This month has seen the coming and going of so many ideas and half-written mental histories; histories that have been scratched out, rewritten, re-glossed, re-contextualized in new ways, I hardly know how to begin in cataloging this great editorial process. However, what I want to discuss is something that is currently going on, as I research the history of American psychology (in service of another project). I have discovered, I think, the major reason that all of my encounters with counseling and psychology on the West Coast have been so very very unhelpful, and why, here overseas, interacting with psychologists trained to be A) straightforward and efficient and B) versed in theories related to PTSD and C) more open-minded and universal in their methodologies, I have found some actual aid and healing.
The main reason, I am starting to realize, is that the entire American psychological tradition is based in two movements: the sanitary psychology/moral health movement, and the mesmerism/spiritualism movement. The first, wherein psychological health, physical health, and morality/moral philosophy are all parts of the same pudding, so to speak (see Amariah Brigham, George Miller Beard, Upham, et al), lays the groundwork, really, for Cognitive Behavioral therapy, which is one of the most widely practiced in the Seattle area. Cognitive Behavioral therapy is the practice of training oneself mentally and physically to get better.
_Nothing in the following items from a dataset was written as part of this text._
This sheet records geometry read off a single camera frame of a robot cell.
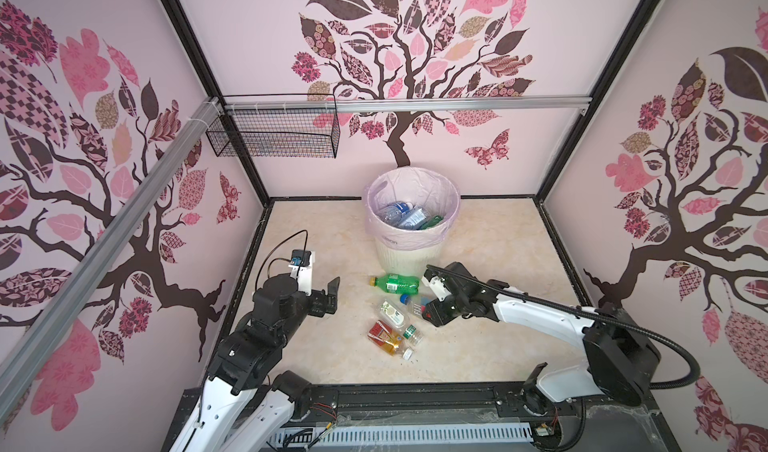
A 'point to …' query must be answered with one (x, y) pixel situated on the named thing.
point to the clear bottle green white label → (396, 318)
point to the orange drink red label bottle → (381, 334)
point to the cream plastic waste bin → (408, 262)
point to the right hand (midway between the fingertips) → (429, 307)
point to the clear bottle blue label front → (394, 212)
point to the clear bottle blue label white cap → (414, 219)
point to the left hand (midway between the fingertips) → (320, 281)
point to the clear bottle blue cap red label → (417, 305)
This technique is good when treating depression brought on by bad habits or a situation that can be affected by the client; however, it falls very short when brought into cases of heavy trauma or ongoing psychological habits with roots other than personal life-choices which have lead to a downturn into depression. The second movement, the mesmerism/spiritualism movement which spread in America during the mid-1800s,
"...became part of a much broader American cultural movement away from established religion and toward an esthetic religiosity that stressed the achievement of inner harmony through self development, exploration of the heretofore hidden powers of the human mind, and transcendental contact with higher spiritual planes and powers (God, the ether, magnetic fluid, cosmic vibrations)" (Brynmawr University, Serendip. "Psychology in America." http://serendip.brynmawr.edu/Mind/before.html)
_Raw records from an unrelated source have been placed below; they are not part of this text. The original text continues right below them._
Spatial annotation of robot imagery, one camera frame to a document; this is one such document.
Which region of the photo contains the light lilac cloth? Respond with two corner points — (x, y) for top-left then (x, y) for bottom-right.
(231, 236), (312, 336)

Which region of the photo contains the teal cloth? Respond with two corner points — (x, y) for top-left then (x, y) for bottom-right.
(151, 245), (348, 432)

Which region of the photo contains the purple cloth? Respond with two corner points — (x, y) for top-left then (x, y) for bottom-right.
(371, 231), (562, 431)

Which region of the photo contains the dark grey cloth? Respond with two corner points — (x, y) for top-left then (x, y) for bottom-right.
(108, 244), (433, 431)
The spiritualism also informs much of Cognitive Behavioral therapy in a very American way, influencing it to focus on the spiritual health of clients through their ability to access their own inner power through the exercise of physical habits and mental will power. For example, the Cognitive Behavioral practices of changing physical habits and mental repetition and thought-intervention (thought-stopping), seem to draw directly on these interlocking ideals of health/sanity/morality/transcendence.
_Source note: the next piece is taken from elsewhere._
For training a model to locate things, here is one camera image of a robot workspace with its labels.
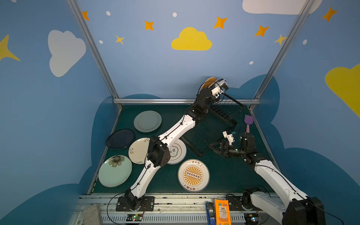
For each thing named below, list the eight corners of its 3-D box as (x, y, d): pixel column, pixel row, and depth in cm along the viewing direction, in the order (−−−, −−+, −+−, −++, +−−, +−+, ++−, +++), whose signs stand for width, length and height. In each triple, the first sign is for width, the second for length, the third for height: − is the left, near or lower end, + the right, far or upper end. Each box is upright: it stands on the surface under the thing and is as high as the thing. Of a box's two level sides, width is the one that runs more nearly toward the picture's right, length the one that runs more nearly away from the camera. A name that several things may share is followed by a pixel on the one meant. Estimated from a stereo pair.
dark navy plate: (104, 149, 97) (103, 147, 95) (111, 130, 107) (110, 128, 105) (131, 149, 97) (130, 147, 95) (135, 130, 107) (135, 129, 105)
Unfortunately for me, the American tradition could not address my very un-individualistic, one might even say thus "UnAMERICAN," trauma, as my trauma and history are particularly founded in inter-relational pain and the construction of a warped shared reality. However, I have found a great deal of help in the practice of psychotherapy at the US Naval Hospital, a strange reversal, but perhaps related to the fact that inter-relational pain is often the problem at issue for soldiers, sailors, and others going through traumas of separation and stress disorders. The past and people (two p's of great importance), must be highlighted in treatment of these clients.